[Extracted records]
Segment Open

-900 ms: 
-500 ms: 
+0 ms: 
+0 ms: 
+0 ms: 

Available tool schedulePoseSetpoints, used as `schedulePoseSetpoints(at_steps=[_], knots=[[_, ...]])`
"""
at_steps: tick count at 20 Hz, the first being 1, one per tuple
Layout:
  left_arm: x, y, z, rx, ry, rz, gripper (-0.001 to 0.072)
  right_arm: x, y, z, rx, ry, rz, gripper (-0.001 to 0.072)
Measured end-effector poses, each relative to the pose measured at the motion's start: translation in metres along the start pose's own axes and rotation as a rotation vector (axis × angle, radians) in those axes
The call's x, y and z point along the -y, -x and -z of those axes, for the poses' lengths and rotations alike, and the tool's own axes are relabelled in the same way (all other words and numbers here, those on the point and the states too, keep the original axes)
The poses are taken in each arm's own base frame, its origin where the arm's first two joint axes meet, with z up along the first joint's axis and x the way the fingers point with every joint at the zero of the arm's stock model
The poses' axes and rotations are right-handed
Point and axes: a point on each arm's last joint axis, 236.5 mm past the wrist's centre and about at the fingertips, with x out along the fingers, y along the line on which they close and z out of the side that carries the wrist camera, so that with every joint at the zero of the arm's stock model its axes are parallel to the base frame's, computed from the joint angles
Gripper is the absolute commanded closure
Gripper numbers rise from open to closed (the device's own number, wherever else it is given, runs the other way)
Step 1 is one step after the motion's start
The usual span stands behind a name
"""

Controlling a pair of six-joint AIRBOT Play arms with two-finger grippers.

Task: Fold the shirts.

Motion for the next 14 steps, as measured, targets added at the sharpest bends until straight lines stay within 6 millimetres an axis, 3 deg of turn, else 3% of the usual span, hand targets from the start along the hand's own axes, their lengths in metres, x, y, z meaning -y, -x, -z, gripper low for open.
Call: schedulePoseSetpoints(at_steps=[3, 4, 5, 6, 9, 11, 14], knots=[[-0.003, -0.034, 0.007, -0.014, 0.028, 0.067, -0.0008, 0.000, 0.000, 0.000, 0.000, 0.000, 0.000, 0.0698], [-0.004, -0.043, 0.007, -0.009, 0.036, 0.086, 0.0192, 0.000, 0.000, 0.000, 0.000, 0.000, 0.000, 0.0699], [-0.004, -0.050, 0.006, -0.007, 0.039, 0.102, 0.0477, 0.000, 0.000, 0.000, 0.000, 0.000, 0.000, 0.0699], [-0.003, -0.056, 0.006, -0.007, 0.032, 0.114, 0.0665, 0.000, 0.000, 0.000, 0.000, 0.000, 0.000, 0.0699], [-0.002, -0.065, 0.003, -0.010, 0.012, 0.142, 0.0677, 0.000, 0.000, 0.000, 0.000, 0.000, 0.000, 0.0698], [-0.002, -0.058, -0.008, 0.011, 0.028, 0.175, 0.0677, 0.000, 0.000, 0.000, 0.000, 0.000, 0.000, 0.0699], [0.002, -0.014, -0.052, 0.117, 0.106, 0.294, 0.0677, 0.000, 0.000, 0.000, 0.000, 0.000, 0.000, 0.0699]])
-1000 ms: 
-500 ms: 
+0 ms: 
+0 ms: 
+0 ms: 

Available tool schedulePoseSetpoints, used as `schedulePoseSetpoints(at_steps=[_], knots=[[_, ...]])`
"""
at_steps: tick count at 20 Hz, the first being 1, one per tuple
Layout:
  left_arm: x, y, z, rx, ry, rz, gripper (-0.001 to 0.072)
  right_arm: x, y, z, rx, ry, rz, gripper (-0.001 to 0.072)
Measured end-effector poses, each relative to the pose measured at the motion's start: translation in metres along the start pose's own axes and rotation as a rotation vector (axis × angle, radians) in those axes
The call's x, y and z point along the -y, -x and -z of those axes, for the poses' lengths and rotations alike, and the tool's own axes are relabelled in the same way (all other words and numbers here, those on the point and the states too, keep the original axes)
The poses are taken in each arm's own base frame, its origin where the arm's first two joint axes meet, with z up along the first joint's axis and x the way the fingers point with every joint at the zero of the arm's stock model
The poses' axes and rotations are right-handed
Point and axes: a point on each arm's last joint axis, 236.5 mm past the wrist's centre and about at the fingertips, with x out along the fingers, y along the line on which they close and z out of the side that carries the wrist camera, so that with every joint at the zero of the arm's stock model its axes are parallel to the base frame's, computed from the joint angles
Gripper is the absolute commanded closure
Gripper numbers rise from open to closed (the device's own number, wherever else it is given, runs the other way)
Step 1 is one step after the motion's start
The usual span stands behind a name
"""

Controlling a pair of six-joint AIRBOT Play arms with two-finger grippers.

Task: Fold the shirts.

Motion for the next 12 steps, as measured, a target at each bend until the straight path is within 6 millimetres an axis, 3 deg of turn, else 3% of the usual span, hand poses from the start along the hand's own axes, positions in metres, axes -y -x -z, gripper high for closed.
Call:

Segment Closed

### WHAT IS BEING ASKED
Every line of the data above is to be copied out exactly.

### TASK SOLUTION
-900 ms: 
-500 ms: 
+0 ms: 
+0 ms: 
+0 ms: 

Available tool schedulePoseSetpoints, used as `schedulePoseSetpoints(at_steps=[_], knots=[[_, ...]])`
"""
at_steps: tick count at 20 Hz, the first being 1, one per tuple
Layout:
  left_arm: x, y, z, rx, ry, rz, gripper (-0.001 to 0.072)
  right_arm: x, y, z, rx, ry, rz, gripper (-0.001 to 0.072)
Measured end-effector poses, each relative to the pose measured at the motion's start: translation in metres along the start pose's own axes and rotation as a rotation vector (axis × angle, radians) in those axes
The call's x, y and z point along the -y, -x and -z of those axes, for the poses' lengths and rotations alike, and the tool's own axes are relabelled in the same way (all other words and numbers here, those on the point and the states too, keep the original axes)
The poses are taken in each arm's own base frame, its origin where the arm's first two joint axes meet, with z up along the first joint's axis and x the way the fingers point with every joint at the zero of the arm's stock model
The poses' axes and rotations are right-handed
Point and axes: a point on each arm's last joint axis, 236.5 mm past the wrist's centre and about at the fingertips, with x out along the fingers, y along the line on which they close and z out of the side that carries the wrist camera, so that with every joint at the zero of the arm's stock model its axes are parallel to the base frame's, computed from the joint angles
Gripper is the absolute commanded closure
Gripper numbers rise from open to closed (the device's own number, wherever else it is given, runs the other way)
Step 1 is one step after the motion's start
The usual span stands behind a name
"""

Controlling a pair of six-joint AIRBOT Play arms with two-finger grippers.

Task: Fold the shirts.

Motion for the next 14 steps, as measured, targets added at the sharpest bends until straight lines stay within 6 millimetres an axis, 3 deg of turn, else 3% of the usual span, hand targets from the start along the hand's own axes, their lengths in metres, x, y, z meaning -y, -x, -z, gripper low for open.
Call: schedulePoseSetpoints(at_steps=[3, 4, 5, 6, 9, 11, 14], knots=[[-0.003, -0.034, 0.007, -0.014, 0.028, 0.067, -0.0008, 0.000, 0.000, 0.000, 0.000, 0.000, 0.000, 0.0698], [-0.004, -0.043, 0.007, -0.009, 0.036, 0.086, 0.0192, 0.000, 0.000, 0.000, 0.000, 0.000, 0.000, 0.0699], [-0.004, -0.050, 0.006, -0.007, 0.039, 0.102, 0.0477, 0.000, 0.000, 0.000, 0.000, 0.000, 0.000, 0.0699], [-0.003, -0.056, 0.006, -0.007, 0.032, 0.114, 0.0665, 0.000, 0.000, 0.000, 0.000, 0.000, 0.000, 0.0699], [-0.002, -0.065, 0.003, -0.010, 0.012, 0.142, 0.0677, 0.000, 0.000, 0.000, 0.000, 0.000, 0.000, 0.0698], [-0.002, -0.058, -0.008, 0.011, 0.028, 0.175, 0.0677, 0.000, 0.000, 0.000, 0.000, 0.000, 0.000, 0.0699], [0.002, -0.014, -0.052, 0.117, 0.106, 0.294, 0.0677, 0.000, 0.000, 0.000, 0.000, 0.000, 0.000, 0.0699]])
-1000 ms: 
-500 ms: 
+0 ms: 
+0 ms: 
+0 ms: 

Available tool schedulePoseSetpoints, used as `schedulePoseSetpoints(at_steps=[_], knots=[[_, ...]])`
"""
at_steps: tick count at 20 Hz, the first being 1, one per tuple
Layout:
  left_arm: x, y, z, rx, ry, rz, gripper (-0.001 to 0.072)
  right_arm: x, y, z, rx, ry, rz, gripper (-0.001 to 0.072)
Measured end-effector poses, each relative to the pose measured at the motion's start: translation in metres along the start pose's own axes and rotation as a rotation vector (axis × angle, radians) in those axes
The call's x, y and z point along the -y, -x and -z of those axes, for the poses' lengths and rotations alike, and the tool's own axes are relabelled in the same way (all other words and numbers here, those on the point and the states too, keep the original axes)
The poses are taken in each arm's own base frame, its origin where the arm's first two joint axes meet, with z up along the first joint's axis and x the way the fingers point with every joint at the zero of the arm's stock model
The poses' axes and rotations are right-handed
Point and axes: a point on each arm's last joint axis, 236.5 mm past the wrist's centre and about at the fingertips, with x out along the fingers, y along the line on which they close and z out of the side that carries the wrist camera, so that with every joint at the zero of the arm's stock model its axes are parallel to the base frame's, computed from the joint angles
Gripper is the absolute commanded closure
Gripper numbers rise from open to closed (the device's own number, wherever else it is given, runs the other way)
Step 1 is one step after the motion's start
The usual span stands behind a name
"""

Controlling a pair of six-joint AIRBOT Play arms with two-finger grippers.

Task: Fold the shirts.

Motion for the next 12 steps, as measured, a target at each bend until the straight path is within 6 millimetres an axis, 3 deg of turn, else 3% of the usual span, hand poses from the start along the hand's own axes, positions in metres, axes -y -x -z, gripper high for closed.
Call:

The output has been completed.